Preparación de la muestra

Debido a la poca intensidad relativa de la línea de 324,7nm del cobre, la dilución de la muestra ha de ser la menor posible. Ha de llegarse a una solución de compromiso entre sensibilidad analítica y dilución que evite problemas de atasco en el tubo de aspiración del nebulizador y de partículas sólidas en la ranura del mechero. Se han propuesto diluciones 1:1 y 1:435. Con la primera se obtiene más sensibilidad analítica mientras que con la segunda (que es la empleada en el análisis del cinc) se evitan problemas de obstrucción. Asimismo, la dilución 1:1 permite detectar concentraciones muy bajas de cobre y el empleo de lámparas multielementales. Para evitar la obstrucción del nebulizador es suficiente emplear sueros bien desfibrinados y hacer un lavado con agua entre muestra y muestra de suero.

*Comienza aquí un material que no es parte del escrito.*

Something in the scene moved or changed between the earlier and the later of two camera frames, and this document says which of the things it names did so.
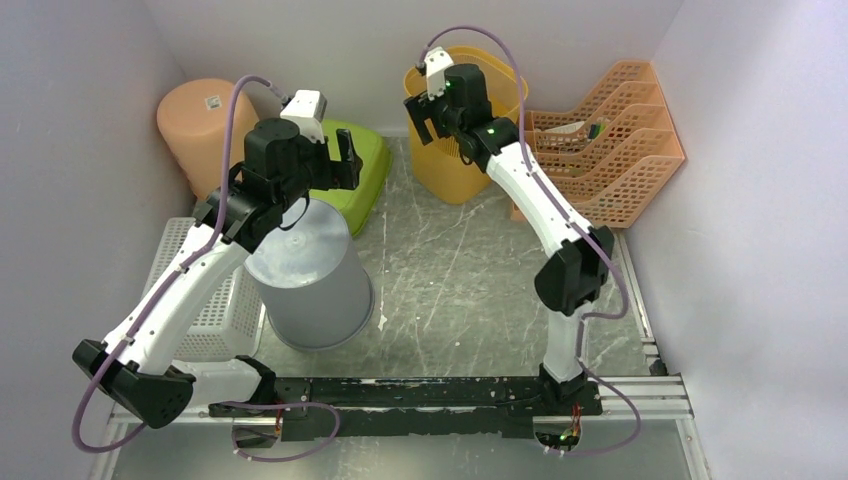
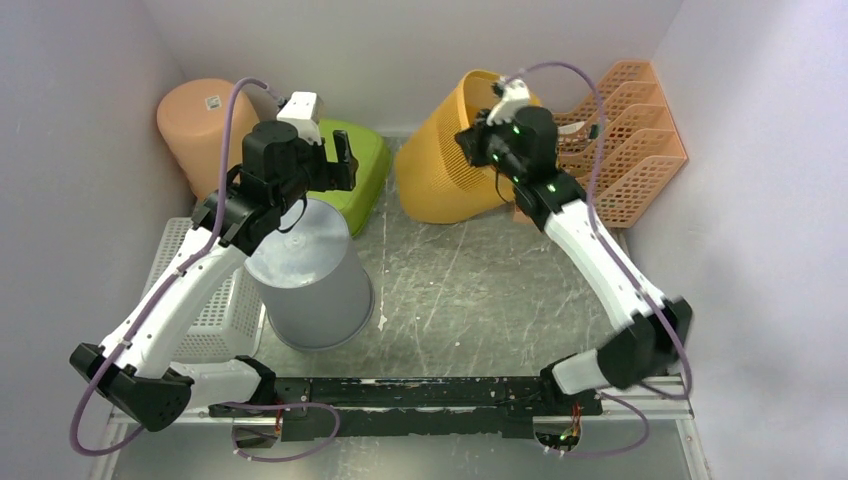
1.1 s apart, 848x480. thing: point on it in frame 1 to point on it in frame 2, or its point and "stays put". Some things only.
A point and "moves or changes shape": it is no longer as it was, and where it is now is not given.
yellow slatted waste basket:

Preparación de los patrones

Es suficiente preparar 3 soluciones patrón: 4,0, 8,0 y 16,0μmol/L (ya teniendo en cuenta que las muestras se introducen diluidas 1:1, con lo que los ajustes de la concentración han de programarse como 8,0, 16,0 y 32,0μmol/L). Estos patrones pueden prepararse con HCl 0,1mol/L34 o HNO3, aunque no es imprescindible. Para evitar diferencias de viscosidad con el suero se podría preparar con glicerina 0,66mol/L. Existen disoluciones comerciales de 15,80mmol/L a partir de la cual se puede preparar una solución de almacenamiento de 158μmol/L que es estable, al menos, 3 meses a temperatura ambiente. A partir de esta se preparan los patrones cada vez que se realicen las medidas.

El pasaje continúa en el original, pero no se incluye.